*** Opening DATASET EXTRACT ***
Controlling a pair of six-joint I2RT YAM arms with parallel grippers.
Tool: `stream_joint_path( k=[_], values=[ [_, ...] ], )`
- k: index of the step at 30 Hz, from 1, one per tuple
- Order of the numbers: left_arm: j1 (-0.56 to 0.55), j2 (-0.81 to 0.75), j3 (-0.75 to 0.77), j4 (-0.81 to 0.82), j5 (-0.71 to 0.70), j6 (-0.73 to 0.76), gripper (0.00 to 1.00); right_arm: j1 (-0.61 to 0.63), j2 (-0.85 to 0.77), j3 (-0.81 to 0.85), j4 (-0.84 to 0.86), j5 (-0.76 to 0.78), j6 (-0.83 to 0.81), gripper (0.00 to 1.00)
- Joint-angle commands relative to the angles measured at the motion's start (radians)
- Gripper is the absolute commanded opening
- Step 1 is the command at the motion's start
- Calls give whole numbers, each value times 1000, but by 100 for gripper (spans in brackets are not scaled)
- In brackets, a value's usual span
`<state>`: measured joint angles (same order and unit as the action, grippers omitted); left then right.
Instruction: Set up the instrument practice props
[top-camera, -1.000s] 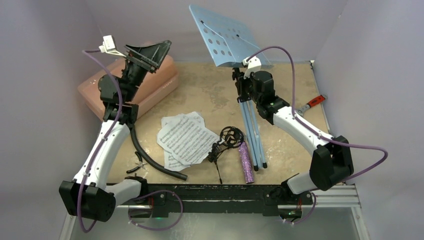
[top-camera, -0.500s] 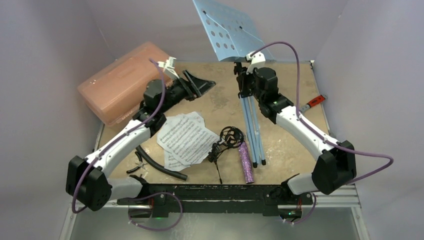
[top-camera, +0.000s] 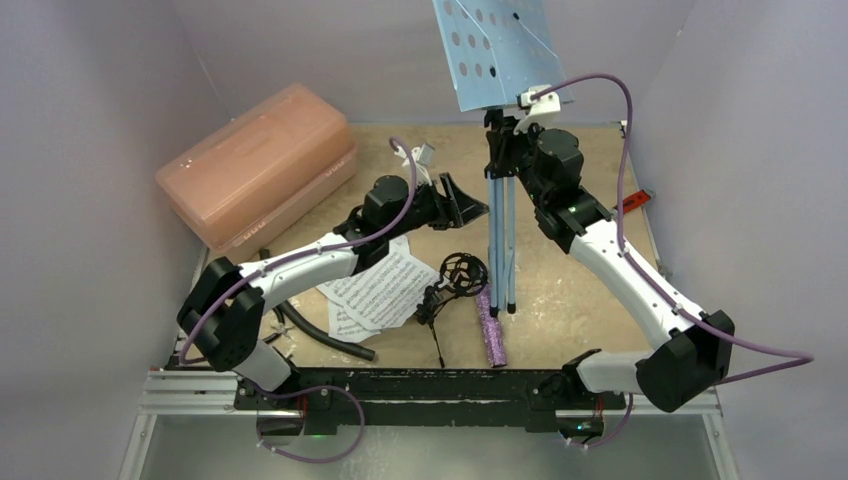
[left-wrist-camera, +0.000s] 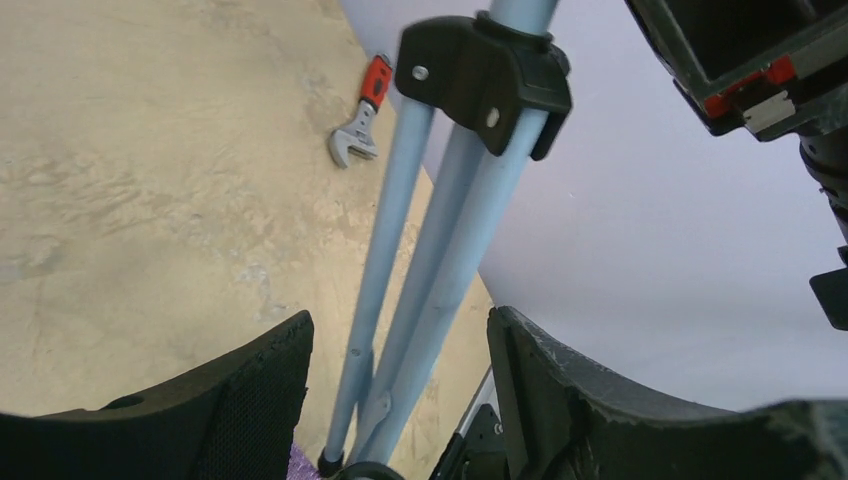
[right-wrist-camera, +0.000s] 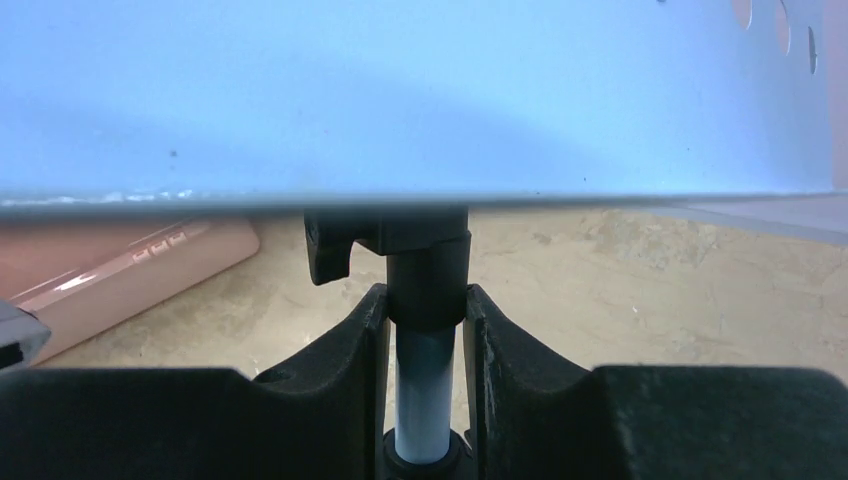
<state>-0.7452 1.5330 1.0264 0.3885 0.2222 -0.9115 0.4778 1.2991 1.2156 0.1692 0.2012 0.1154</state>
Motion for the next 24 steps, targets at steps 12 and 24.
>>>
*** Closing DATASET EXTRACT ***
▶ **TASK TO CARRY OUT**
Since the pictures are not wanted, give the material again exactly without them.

▶ **RESPONSE FOR THIS EXERCISE**
Controlling a pair of six-joint I2RT YAM arms with parallel grippers.
Tool: `stream_joint_path( k=[_], values=[ [_, ...] ], )`
- k: index of the step at 30 Hz, from 1, one per tuple
- Order of the numbers: left_arm: j1 (-0.56 to 0.55), j2 (-0.81 to 0.75), j3 (-0.75 to 0.77), j4 (-0.81 to 0.82), j5 (-0.71 to 0.70), j6 (-0.73 to 0.76), gripper (0.00 to 1.00); right_arm: j1 (-0.61 to 0.63), j2 (-0.85 to 0.77), j3 (-0.81 to 0.85), j4 (-0.84 to 0.86), j5 (-0.76 to 0.78), j6 (-0.83 to 0.81), gripper (0.00 to 1.00)
- Joint-angle commands relative to the angles measured at the motion's start (radians)
- Gripper is the absolute commanded opening
- Step 1 is the command at the motion's start
- Calls give whole numbers, each value times 1000, but by 100 for gripper (spans in brackets are not scaled)
- In brackets, a value's usual span
`<state>`: measured joint angles (same order and unit as the action, grippers omitted); left then right.
Instruction: Set up the instrument practice props
[top-camera, -1.000s] 
[top-camera, -0.500s] 
[top-camera, +0.000s] 
[left-wrist-camera, +0.000s] 
[right-wrist-camera, +0.000s] 
<state>-0.7452 1.5330 1.0264 0.3885 0.2222 -0.9115 0.4778 1.2991 1.2156 0.1692 0.2012 0.1154</state>
Motion for the next 24 steps, targets at steps 12 and 24.
>>>

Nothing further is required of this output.